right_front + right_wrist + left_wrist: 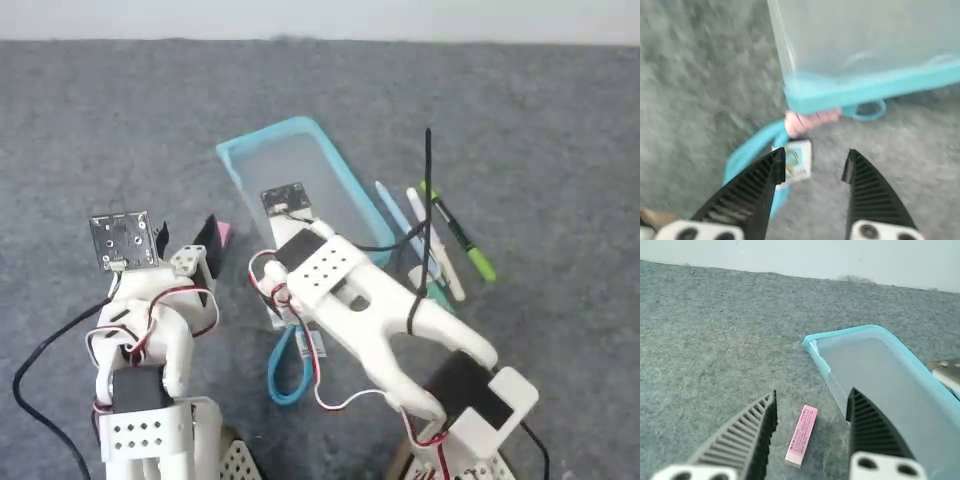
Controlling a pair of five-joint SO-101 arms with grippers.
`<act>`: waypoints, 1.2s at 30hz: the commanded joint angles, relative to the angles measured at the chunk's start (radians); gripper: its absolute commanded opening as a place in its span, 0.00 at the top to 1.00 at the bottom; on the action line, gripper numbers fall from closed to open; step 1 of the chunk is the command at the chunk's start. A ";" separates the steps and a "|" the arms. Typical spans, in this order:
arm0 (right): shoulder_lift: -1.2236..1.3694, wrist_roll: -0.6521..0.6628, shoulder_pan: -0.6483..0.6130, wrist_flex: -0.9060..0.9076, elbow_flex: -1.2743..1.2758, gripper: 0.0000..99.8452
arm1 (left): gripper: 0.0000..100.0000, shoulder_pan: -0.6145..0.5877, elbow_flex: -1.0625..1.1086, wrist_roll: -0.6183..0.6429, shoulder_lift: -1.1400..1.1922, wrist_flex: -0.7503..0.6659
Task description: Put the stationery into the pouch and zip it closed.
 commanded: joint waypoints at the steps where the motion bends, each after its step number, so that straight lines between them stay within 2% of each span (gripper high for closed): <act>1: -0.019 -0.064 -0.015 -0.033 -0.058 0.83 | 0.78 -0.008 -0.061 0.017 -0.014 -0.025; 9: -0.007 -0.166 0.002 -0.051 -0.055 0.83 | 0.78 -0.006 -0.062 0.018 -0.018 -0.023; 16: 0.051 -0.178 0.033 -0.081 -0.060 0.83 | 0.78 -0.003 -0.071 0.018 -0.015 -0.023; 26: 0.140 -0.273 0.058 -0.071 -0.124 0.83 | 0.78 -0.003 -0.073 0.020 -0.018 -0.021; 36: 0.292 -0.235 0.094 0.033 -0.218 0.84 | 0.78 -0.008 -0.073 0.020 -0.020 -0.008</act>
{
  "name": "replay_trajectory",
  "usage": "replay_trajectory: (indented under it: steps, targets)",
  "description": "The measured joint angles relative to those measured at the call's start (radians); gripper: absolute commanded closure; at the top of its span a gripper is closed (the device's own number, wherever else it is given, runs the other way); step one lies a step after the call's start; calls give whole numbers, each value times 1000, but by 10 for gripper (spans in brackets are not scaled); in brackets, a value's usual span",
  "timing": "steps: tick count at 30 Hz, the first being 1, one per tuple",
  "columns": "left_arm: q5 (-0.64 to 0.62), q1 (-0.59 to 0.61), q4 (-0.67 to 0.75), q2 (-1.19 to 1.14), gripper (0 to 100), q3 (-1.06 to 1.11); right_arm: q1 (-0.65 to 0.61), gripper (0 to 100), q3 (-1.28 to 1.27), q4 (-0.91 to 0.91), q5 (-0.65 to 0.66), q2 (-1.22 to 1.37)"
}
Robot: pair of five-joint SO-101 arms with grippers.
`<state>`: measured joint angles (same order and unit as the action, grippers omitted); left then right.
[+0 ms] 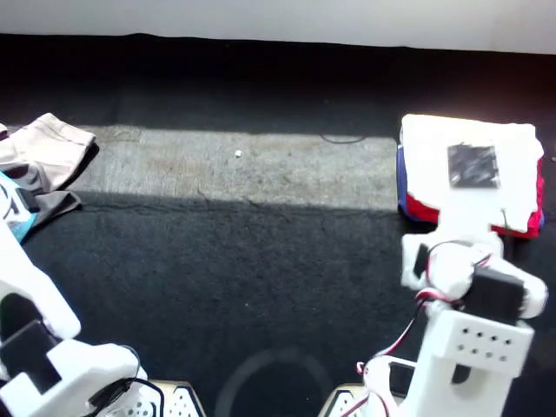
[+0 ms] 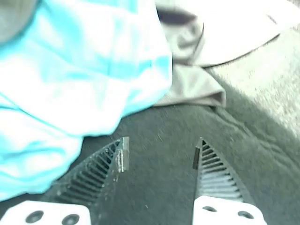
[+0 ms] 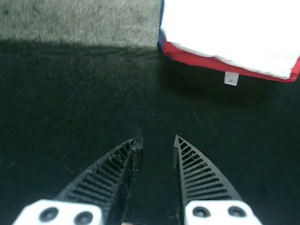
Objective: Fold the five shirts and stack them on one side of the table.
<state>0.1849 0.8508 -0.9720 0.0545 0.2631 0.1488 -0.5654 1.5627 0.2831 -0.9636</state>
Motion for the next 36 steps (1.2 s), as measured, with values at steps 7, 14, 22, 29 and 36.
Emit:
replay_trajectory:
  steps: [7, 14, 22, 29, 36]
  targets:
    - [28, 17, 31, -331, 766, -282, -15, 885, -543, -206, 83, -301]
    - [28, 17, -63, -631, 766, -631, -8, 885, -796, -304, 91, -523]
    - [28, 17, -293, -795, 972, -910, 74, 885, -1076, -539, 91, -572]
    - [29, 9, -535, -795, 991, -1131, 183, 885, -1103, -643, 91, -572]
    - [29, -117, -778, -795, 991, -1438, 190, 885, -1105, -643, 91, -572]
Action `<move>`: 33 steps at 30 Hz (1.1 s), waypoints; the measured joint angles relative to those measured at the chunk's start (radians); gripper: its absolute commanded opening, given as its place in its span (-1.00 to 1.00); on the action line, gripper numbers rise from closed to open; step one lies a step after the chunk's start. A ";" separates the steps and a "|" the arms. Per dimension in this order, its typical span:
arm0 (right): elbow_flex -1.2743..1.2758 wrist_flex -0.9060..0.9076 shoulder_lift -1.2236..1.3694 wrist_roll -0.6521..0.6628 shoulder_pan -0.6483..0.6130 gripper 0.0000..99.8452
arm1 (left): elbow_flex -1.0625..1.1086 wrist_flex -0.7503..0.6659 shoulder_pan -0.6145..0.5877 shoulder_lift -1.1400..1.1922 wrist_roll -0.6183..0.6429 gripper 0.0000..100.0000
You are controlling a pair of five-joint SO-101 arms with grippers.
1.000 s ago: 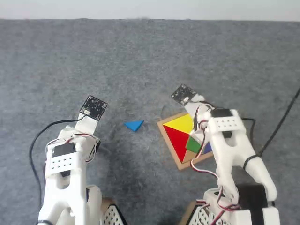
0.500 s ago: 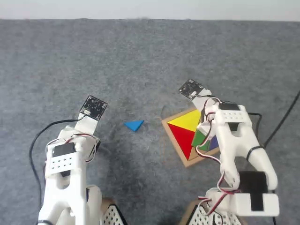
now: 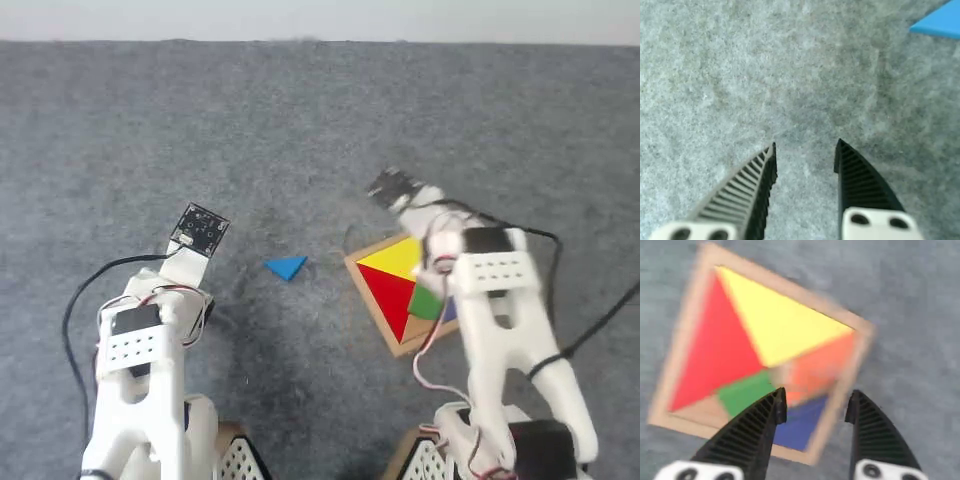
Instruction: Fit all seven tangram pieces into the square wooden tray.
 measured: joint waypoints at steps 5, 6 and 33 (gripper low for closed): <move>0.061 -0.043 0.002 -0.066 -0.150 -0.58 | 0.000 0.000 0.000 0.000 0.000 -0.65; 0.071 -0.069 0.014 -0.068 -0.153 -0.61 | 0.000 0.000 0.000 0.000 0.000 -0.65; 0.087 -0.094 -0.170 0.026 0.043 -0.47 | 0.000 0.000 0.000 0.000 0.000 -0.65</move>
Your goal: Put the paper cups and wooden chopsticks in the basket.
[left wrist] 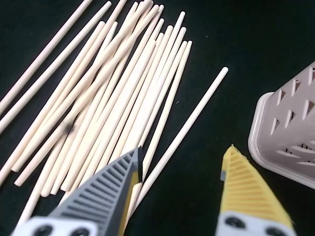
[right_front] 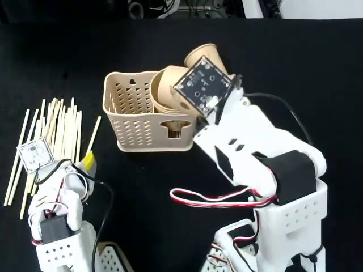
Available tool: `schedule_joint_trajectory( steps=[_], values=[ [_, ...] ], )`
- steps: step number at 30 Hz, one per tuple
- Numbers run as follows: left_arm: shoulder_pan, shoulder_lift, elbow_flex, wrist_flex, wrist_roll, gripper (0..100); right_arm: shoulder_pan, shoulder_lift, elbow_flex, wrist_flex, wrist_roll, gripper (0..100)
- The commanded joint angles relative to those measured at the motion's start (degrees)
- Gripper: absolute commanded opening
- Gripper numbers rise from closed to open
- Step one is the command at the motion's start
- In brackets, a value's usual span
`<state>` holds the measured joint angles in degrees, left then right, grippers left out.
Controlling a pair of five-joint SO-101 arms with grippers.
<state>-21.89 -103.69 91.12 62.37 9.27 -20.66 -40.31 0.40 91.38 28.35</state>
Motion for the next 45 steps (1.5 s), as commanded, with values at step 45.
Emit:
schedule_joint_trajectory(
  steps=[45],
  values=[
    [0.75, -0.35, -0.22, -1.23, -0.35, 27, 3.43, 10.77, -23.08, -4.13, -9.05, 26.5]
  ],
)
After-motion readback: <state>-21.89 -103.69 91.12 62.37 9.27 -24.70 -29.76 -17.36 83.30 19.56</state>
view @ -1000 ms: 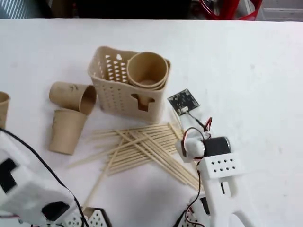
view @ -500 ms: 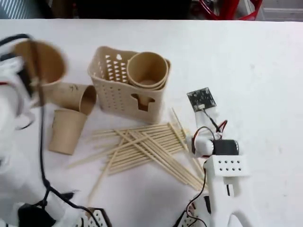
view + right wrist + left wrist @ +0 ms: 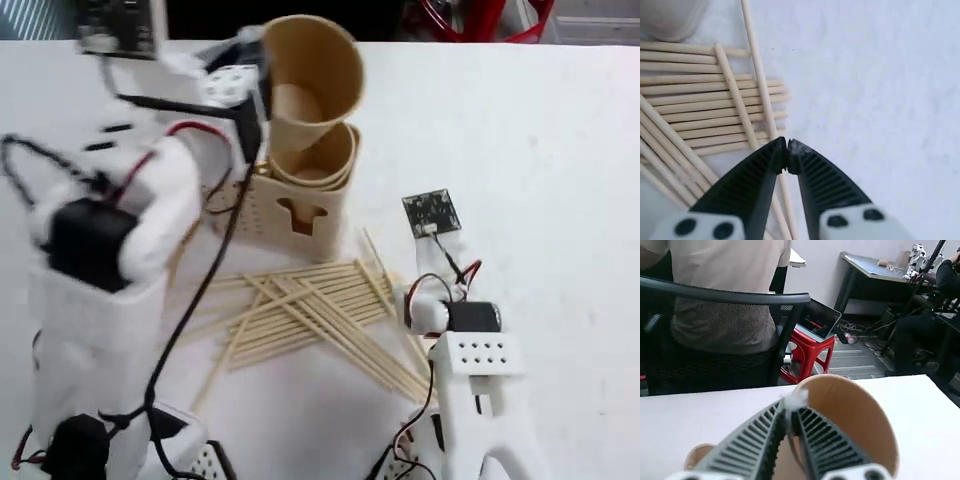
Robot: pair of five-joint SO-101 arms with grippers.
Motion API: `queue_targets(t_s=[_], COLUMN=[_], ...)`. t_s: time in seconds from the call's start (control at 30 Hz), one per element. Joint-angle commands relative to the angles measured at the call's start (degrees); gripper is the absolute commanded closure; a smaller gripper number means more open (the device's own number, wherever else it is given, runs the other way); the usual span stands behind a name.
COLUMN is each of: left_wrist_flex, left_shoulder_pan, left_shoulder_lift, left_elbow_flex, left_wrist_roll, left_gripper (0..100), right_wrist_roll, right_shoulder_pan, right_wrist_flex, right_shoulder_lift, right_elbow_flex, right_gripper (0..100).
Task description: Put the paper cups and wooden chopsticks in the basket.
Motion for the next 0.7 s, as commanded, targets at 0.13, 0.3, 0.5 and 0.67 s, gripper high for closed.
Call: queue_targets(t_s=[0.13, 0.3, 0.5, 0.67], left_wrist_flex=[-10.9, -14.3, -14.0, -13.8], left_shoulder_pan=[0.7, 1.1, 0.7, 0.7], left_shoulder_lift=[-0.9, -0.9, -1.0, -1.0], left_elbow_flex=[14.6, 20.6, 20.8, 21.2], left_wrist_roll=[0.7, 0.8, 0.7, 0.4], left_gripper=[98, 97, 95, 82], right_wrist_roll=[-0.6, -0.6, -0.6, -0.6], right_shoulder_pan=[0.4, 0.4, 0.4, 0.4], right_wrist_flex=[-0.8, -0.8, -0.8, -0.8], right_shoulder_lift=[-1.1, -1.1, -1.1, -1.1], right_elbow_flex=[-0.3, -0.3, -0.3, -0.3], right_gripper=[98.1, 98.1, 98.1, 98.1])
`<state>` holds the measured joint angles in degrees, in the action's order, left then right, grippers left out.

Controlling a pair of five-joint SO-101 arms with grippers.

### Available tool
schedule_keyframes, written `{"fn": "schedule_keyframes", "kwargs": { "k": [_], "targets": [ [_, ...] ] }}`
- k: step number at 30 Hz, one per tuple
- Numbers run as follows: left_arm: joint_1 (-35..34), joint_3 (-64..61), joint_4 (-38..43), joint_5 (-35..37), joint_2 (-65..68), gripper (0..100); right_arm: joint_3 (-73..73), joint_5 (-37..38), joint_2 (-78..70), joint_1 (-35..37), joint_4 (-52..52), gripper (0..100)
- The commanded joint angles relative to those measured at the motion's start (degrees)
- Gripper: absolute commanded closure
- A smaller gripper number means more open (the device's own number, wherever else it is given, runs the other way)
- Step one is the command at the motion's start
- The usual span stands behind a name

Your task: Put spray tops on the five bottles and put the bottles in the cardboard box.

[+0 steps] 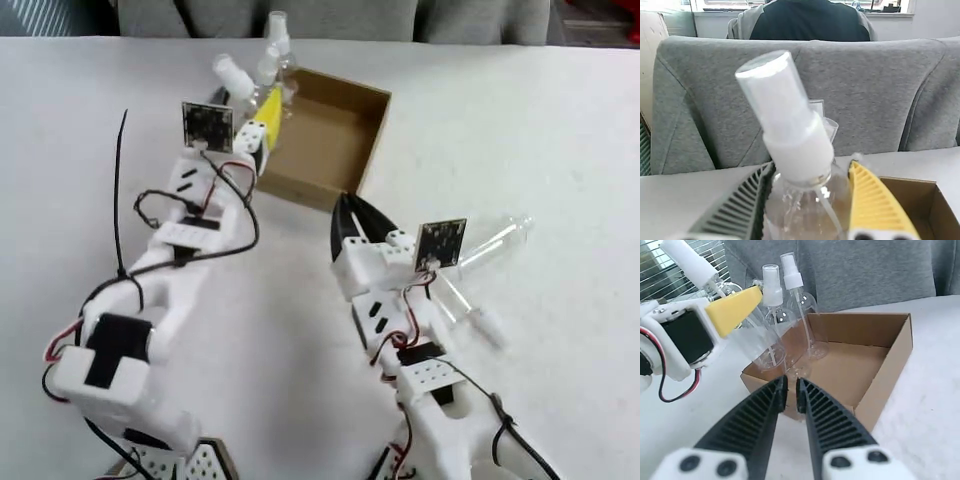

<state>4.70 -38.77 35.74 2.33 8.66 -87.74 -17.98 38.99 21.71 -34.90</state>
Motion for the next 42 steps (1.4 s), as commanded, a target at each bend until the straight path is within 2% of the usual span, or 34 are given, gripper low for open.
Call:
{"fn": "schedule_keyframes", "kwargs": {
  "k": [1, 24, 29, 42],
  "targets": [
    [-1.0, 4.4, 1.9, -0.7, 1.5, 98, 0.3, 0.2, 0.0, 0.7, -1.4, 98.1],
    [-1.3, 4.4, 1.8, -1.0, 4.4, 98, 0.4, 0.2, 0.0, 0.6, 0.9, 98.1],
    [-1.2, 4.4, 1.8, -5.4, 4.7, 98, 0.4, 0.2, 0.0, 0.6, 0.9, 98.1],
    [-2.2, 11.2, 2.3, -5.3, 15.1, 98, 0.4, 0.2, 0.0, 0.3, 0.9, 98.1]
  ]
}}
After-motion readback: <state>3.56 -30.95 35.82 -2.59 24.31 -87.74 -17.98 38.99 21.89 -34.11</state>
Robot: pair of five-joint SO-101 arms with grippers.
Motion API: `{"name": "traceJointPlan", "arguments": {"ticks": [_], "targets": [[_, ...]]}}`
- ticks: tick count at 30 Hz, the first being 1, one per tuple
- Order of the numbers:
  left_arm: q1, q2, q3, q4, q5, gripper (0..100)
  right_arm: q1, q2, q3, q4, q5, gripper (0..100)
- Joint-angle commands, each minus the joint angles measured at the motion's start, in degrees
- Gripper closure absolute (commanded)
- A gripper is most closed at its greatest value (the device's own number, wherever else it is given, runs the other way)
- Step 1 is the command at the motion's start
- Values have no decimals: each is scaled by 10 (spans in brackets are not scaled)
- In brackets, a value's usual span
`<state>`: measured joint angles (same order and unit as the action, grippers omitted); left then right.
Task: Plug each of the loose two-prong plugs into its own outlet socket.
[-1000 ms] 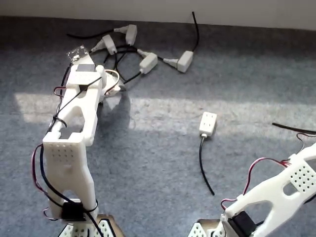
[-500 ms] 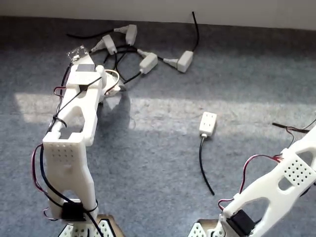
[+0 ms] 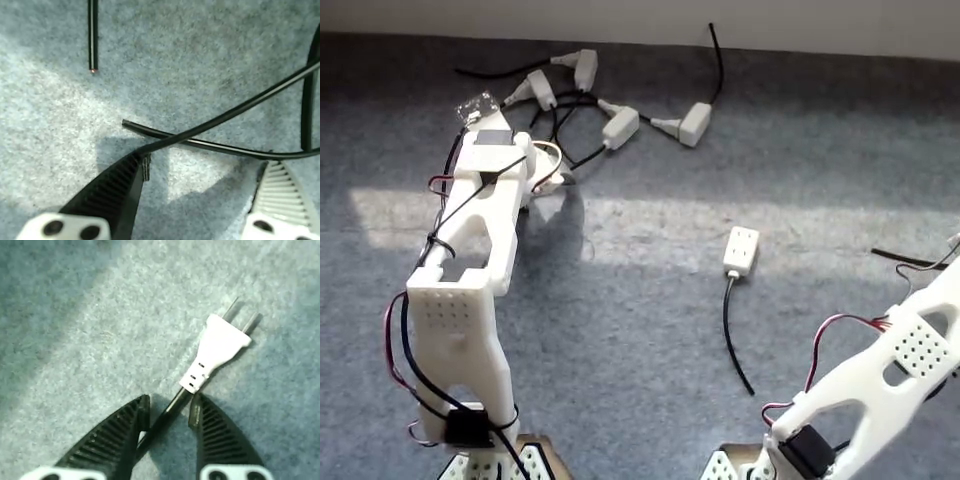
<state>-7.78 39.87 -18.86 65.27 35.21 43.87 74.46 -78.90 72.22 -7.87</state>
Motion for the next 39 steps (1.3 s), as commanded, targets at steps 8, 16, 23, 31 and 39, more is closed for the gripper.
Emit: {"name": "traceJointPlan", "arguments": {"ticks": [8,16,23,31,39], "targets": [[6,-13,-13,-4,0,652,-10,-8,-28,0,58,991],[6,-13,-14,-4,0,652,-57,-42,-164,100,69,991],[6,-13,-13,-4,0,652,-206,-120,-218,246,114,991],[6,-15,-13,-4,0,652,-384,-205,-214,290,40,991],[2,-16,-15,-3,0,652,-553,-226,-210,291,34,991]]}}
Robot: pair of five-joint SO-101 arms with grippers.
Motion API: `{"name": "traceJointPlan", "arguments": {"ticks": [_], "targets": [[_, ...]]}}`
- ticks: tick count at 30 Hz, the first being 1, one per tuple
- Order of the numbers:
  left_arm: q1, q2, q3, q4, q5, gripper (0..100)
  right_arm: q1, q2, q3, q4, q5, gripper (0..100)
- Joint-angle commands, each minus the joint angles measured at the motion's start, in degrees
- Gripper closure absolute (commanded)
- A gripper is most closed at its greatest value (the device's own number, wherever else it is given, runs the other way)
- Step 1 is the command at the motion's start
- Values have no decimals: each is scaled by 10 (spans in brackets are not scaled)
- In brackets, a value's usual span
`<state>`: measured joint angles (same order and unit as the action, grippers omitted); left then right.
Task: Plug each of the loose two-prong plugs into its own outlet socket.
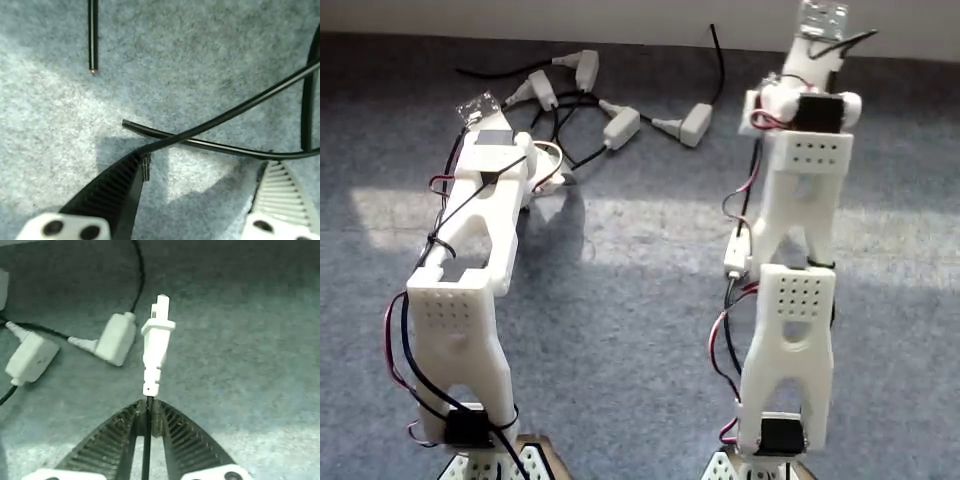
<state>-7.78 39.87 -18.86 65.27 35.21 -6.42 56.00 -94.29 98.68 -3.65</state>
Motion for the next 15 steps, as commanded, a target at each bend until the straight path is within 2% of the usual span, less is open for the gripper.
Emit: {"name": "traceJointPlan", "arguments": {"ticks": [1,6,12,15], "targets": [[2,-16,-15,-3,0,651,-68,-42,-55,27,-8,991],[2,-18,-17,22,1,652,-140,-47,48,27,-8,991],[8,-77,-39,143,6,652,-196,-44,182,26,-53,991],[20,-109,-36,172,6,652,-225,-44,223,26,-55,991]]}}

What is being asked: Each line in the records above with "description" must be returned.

Response to this exercise:
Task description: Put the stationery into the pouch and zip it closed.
  "description": "The measured joint angles relative to those measured at the call's start (radians); gripper: absolute commanded closure; at the top of its span a gripper is closed (the device's own number, wherever else it is given, runs the other way); step one lies a step after the call's start; calls give whole numbers, each value times 1000, but by 10 for gripper (spans in brackets are not scaled); in brackets, a value's usual span",
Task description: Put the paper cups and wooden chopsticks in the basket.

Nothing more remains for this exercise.